You are in a tough situation, since Medicare does not reimburse for bandages or for garments, nor do they reimburse for the services of a massage therapist. Most, but not all, insurance companies have policies which coincide with Medicare. Medicaid could go either way since it is state sponsored, but since most states are strapped for funds it is less likely each year to receive reimbursement for lymphedema services.

The governing documents for Medicare are the Local Coverage Determinations for Outpatient Therapy in your Medicare region and the Medical Policies of the Healthcare insurers who serve your region.

The basic national governing Medicare documentation is a series of "Internet Only" publications available at: http://www.cms.gov/Regulations-and-Guidance/Guidance/Manuals/Internet-Only-Manuals-IOMs.html

You will want to read up on the "incident to the services of a physician" and the "outpatient therapy" policies and see where they lead you.

The rules are different when discussing insurance reimbursement VERSUS Medicare reimbursement.

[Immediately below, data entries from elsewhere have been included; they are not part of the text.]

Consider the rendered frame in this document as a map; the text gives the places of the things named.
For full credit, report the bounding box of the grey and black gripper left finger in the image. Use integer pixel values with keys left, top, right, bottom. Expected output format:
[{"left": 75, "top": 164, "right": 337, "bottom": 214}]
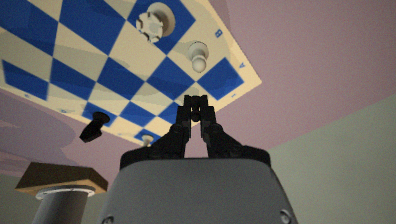
[{"left": 119, "top": 95, "right": 191, "bottom": 171}]

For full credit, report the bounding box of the blue and cream chessboard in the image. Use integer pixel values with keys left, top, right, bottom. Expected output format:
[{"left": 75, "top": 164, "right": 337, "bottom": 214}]
[{"left": 0, "top": 0, "right": 262, "bottom": 146}]

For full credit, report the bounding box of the white pawn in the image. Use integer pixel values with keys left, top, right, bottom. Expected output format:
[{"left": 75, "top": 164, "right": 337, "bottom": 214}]
[
  {"left": 188, "top": 42, "right": 209, "bottom": 73},
  {"left": 142, "top": 134, "right": 154, "bottom": 147}
]

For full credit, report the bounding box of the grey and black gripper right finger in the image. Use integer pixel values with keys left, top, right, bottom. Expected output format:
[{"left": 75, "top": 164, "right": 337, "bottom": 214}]
[{"left": 200, "top": 95, "right": 271, "bottom": 167}]

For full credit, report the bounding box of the white rook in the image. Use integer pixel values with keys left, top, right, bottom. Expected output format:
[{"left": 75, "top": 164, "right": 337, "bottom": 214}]
[{"left": 136, "top": 2, "right": 175, "bottom": 43}]

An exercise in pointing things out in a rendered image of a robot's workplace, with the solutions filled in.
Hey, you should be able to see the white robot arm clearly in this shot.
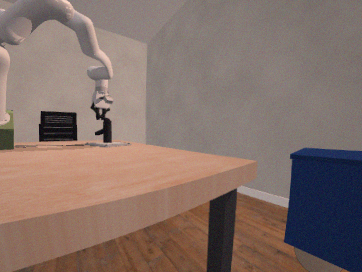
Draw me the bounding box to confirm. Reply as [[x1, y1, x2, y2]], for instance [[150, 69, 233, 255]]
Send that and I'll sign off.
[[0, 0, 113, 126]]

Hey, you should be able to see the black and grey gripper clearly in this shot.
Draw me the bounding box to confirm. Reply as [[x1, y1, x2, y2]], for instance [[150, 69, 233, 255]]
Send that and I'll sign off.
[[91, 91, 110, 120]]

In addition to the State licensing rules, which Medicare recognizes, there is a statute that governs who can be reimbursed for providing THERAPY SERVICES to Medicare patients. The provisions of the Code of Federal Regulations (CFR) 42 C.F.R. 484.4 Personnel Qualifications are summarized in the Medicare Benefit Policy Manual, CMS Publication 100-02, Chapter 15, §220 as follows:

QUALIFIED PERSONNEL means staff (auxiliary personnel) who have been educated and trained as therapists and qualify to furnish therapy services only under direct supervision incident to a physician or NPP. See §230.5 of this chapter. Qualified personnel may or may not be licensed as therapists but meet all of the requirements for therapists with the exception of licensure.

The term "educated and trained as therapists" is defined in 42CFR484.4:

Physical therapist. A person who is licensed, if applicable, by the State in which practicing, unless licensure does not apply and meets one of the following ?requirements:

(a)(1) Graduated after successful completion of a physical therapist education program approved by one of the following:

  1. The Commission on Accreditation in Physical Therapy Education (CAPTE).
  2. Successor organizations of CAPTE.

(2) Passed an examination for physical therapists approved by the State in which physical therapy services are provided.

Similar requirements pertain to occupational therapists.
Massage therapists and athletic trainers are explicitly precluded from providing Medicare therapy services in the Medicare Benefit Policy Manual, CMS Pub 100-02, Chapter 15, §230.5 as follows:

Regardless of any state licensing that allows other health professionals to provide therapy services, Medicare is authorized to pay only for services provided by those trained specifically in physical therapy, occupational therapy or speech-language pathology. That means that the services of athletic trainers, massage therapists, recreation therapists, kinesiotherapists, low vision specialists or any other profession may not be billed as therapy services.